自然の中でのスケッチ、自然との一体感を確実に感じることのできることは何物にも代えがたい幸せ感である。しかし海辺にて終りなき波の押し寄せる様を見て思うこと、それはこちら側にあるのか、それとも海の彼方にあり、せまりくるものなのか。それは多分、こちら側にあるのだろう。しかし、仲々見い出せない。地平線のように行っても行っても又、地平線があるように。
(カタログより)
風の会は、第5回を迎えました。時は平成5年。会も5回ともなりますと、メンバー各人の個性もお互いに知られ、人柄がそのまま作品になっているといった感ありです。昨今それぞれの作家は多忙な発表活動の中で、いくつかのグループ展等に出品していますが、特にこの会で感じるのは、家庭的なつき合いをしていることでしょうか。これも偏に、和田さんの努力の賜物だと思っています。個々がこの会を強く意識し、緊張感を挑戦的な気持ちをもって作品をつくりたいと思ってます。
(カタログより)
「風の会」はぼくにとって一番大切にしているグループ展です。
5年前、和田さんから4人展の話が出た時は、望んでいたメンバーの一人に加えていただいた感で、意気高揚、興奮しました。

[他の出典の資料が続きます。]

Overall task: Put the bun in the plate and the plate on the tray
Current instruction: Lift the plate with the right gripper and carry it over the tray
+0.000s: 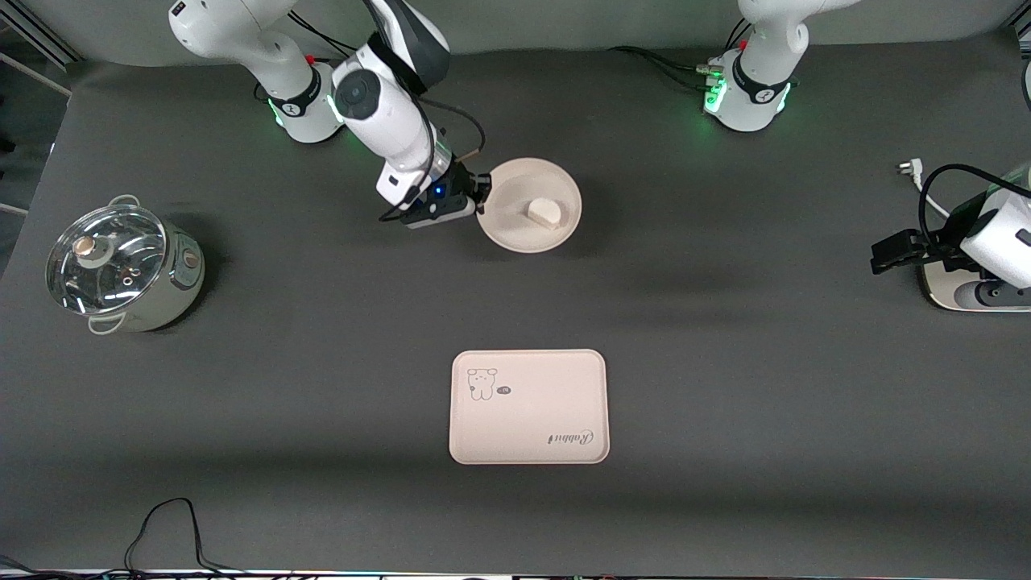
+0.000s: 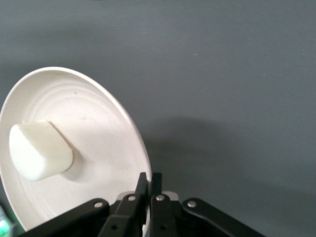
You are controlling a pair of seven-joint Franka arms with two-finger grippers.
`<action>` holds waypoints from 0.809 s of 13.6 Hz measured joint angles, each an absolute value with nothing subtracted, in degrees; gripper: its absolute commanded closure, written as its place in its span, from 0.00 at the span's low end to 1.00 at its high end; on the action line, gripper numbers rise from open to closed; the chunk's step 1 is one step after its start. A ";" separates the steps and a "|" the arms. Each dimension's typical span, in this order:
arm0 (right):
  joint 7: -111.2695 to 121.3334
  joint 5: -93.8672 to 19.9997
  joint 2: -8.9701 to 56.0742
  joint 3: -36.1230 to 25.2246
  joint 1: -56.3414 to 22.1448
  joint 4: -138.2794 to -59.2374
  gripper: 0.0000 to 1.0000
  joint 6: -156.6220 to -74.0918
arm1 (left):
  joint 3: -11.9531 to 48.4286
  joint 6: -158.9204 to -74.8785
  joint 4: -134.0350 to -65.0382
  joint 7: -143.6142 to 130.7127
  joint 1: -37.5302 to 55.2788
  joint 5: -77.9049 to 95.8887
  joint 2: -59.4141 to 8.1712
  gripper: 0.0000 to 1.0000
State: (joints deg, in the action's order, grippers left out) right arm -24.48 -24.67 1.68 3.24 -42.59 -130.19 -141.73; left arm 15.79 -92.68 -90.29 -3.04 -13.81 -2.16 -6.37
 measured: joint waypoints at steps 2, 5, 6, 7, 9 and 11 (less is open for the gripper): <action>-24.48 -24.67 1.18 3.19 -42.20 -127.85 1.00 -139.87 | 15.79 -92.68 -90.29 -3.04 -13.82 -2.16 -6.37 0.00; -24.41 -24.67 6.27 2.96 -39.97 -121.70 1.00 -139.70 | 15.79 -92.68 -90.29 -3.04 -13.82 -2.15 -6.37 0.00; -24.21 -24.67 9.87 2.84 -38.78 -117.62 1.00 -139.71 | 15.80 -92.68 -90.28 -3.04 -13.81 -2.14 -6.38 0.00; -23.90 -24.67 14.14 2.72 -37.47 -112.78 1.00 -139.69 | 15.80 -92.68 -90.28 -3.04 -13.81 -2.14 -6.39 0.00; -22.06 -24.65 23.10 2.65 -34.59 -102.06 1.00 -138.01 | 15.82 -92.69 -90.27 -3.04 -13.81 -2.13 -6.39 0.00; -20.27 -24.58 31.84 2.53 -32.10 -89.36 1.00 -132.91 | 15.82 -92.69 -90.27 -3.04 -13.80 -2.12 -6.40 0.00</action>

それぞれ違った楽器を持ち寄って、各々が自己主張しながらも、ハーモニー、豊かな空間の拡がりが会場に満ちればグループ展の面白味、意味は一層充実するのだと思います。この点でハモる良きライバルに出会えたことを、ファミリーを最も大切にしている和田さんに感謝します。
(カタログより)
夜来の雨が上がった。
湿潤な空気の中に六月の陽がそそぐ。間もなく気温も上がりだすだろう。
手折れる程の高さに、数房の枇杷の実が成っている。今年の新芽につけたその実も側の葉も産毛に被われた雛鳥の様にやわらかだ。
肌色の果実と、テールベルトの葉の緑は、無二のコンビネーションを演じている。
共にそれは土の色、土色の黄と土色の緑だ。
大地のやさしさのかおりがする。
今朝、私の中にひとつのオマージュが拡がる。
そして私のリアルは、その一房の果実によって確かめられる。